What one should notice, and what is not that common, is the topmost address which indicates the end of the stack (forget about the mapping of the dynamic libraries). Depending on the amount of memory available on your host, it is usually 0xc0000000. However, on the UML, we have 0xbefff000. In fact, the address space between 0xbefff000 and 0xc0000000 on a UML contains the mapping of the UML kernel. This means that each process can access, change, or do whatever it wants with the UML kernel.

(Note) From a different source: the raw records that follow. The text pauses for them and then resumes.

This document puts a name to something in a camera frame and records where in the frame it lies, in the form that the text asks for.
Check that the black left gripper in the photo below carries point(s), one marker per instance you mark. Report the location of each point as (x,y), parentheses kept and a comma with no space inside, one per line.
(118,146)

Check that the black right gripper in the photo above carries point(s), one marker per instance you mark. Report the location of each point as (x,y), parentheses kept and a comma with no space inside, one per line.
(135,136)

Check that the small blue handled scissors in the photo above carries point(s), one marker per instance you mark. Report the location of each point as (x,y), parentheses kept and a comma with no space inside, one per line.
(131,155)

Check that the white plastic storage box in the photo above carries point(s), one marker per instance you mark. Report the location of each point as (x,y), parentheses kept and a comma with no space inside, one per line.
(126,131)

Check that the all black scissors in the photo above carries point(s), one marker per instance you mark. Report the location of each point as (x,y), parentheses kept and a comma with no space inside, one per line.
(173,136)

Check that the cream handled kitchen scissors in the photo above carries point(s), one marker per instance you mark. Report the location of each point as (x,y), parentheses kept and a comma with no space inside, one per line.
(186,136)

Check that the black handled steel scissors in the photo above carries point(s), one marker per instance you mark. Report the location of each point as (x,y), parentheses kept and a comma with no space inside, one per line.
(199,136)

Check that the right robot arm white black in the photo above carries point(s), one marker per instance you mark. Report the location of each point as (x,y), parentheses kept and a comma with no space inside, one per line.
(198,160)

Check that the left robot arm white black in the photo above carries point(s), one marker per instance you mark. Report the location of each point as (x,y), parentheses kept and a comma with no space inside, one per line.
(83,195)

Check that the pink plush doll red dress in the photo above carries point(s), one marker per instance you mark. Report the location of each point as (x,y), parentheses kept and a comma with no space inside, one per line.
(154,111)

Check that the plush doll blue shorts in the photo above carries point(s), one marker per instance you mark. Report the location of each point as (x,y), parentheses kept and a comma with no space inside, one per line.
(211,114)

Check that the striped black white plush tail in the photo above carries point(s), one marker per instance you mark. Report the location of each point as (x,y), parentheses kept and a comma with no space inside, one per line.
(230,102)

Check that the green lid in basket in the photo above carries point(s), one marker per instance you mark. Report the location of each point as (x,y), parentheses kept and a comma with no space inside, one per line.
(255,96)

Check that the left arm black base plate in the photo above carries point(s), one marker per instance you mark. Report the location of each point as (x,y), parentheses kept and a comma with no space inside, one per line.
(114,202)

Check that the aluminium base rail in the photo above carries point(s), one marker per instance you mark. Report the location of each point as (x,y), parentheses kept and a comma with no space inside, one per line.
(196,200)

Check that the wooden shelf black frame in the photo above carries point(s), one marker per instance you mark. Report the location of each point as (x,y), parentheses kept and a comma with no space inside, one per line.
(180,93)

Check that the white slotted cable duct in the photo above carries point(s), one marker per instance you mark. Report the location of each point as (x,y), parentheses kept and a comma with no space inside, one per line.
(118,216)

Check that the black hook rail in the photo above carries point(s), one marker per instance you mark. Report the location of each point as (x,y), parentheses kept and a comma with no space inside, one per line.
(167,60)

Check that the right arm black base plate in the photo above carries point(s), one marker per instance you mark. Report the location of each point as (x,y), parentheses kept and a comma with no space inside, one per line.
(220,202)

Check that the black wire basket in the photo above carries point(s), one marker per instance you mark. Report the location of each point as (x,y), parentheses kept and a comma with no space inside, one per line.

To fix most of these problems, you can start UML either with the argument honeypot [ref 6, ref 7] or with the skas mode (Separate Kernel Address Space) [ref 8]. However, having skas mode running is not that easy to do, and the host kernel is really not stable when it is (pending processes, and so on, lead to reboots).


VMware is a very efficient virtual machine which provides a virtual x86 system. Thus, you can install (almost) any Operating System you want, from Linux or Windows to Solaris 10.

The first step to detect a VMware is to look at the hardware that it is supposed to emulate. Prior to version 4.5, there were some specific pieces of hardware that are not configurable:


  • the video card: VMware Inc [VMware SVGA II] PCI Display Adapter,
  • the network card: Advanced Micro Devices [AMD] 79c970 [PCnet 32 LANCE] (rev 10),
  • the name of IDE and SCSI devices: VMware Virtual IDE Hard Drive, NECVMWar VMware IDE CDR10, VMware SCSI Controller.

It is possible to patch the VMware binary to change these default values, however. Kostya Kortchinsky from the French Honeynet Project has written such a patch, which is able to set these values to some other values. This patch is publicly available. [ref 9]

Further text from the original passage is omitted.